What to produce:
Reproduce every line of the material, exactly as given.

Data:
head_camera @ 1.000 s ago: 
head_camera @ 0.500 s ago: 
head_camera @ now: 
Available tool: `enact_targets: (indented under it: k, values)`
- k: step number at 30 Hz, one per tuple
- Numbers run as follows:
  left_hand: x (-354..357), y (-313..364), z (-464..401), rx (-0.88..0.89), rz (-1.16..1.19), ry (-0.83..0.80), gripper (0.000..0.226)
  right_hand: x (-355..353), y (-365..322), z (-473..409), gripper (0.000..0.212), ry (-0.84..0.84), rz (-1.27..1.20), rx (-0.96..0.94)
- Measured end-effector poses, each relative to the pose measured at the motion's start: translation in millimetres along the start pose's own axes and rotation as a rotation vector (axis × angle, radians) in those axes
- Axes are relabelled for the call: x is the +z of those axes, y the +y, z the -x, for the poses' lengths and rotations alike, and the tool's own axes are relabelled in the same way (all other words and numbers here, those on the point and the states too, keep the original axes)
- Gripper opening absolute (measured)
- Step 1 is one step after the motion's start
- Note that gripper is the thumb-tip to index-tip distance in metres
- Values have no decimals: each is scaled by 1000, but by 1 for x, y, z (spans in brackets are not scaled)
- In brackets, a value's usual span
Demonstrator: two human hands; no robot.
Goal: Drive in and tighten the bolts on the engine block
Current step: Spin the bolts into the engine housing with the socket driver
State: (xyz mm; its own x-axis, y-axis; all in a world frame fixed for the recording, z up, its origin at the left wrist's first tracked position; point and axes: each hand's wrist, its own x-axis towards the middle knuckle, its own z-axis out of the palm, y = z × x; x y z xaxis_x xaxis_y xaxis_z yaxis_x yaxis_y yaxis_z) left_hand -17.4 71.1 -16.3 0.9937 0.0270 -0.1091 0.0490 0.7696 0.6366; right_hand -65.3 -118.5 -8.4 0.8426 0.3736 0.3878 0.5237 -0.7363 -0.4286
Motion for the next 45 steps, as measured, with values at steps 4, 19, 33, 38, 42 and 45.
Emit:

Answer space:
head_camera @ 1.000 s ago: 
head_camera @ 0.500 s ago: 
head_camera @ now: 
Available tool: `enact_targets: (indented under it: k, values)`
- k: step number at 30 Hz, one per tuple
- Numbers run as follows:
  left_hand: x (-354..357), y (-313..364), z (-464..401), rx (-0.88..0.89), rz (-1.16..1.19), ry (-0.83..0.80), gripper (0.000..0.226)
  right_hand: x (-355..353), y (-365..322), z (-473..409), gripper (0.000..0.212), ry (-0.84..0.84), rz (-1.27..1.20), rx (-0.96..0.94)
- Measured end-effector poses, each relative to the pose measured at the motion's start: translation in millimetres along the start pose's own axes and rotation as a rotation vector (axis × angle, radians) in those axes
- Axes are relabelled for the call: x is the +z of those axes, y the +y, z the -x, for the poses' lengths and rotations alike, and the tool's own axes are relabelled in the same way (all other words and numbers here, those on the point and the states too, keep the original axes)
- Gripper opening absolute (measured)
- Step 1 is one step after the motion's start
- Note that gripper is the thumb-tip to index-tip distance in metres
- Values have no decimals: each is scaled by 1000, but by 1 for x, y, z (spans in brackets are not scaled)
- In brackets, a value's usual span
Demonstrator: two human hands; no robot.
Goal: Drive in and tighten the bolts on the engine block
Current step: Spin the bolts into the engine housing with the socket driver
State: (xyz mm; its own x-axis, y-axis; all in a world frame fixed for the recording, z up, its origin at the left wrist's first tracked position; point and axes: each hand's wrist, its own x-axis towards the middle knuckle, its own z-axis out of the palm, y = z × x; x y z xaxis_x xaxis_y xaxis_z yaxis_x yaxis_y yaxis_z) left_hand -17.4 71.1 -16.3 0.9937 0.0270 -0.1091 0.0490 0.7696 0.6366; right_hand -65.3 -118.5 -8.4 0.8426 0.3736 0.3878 0.5237 -0.7363 -0.4286
Motion for the next 45 steps, as measured, with values at steps 4, 19, 33, 38, 42 and 45.
Emit:

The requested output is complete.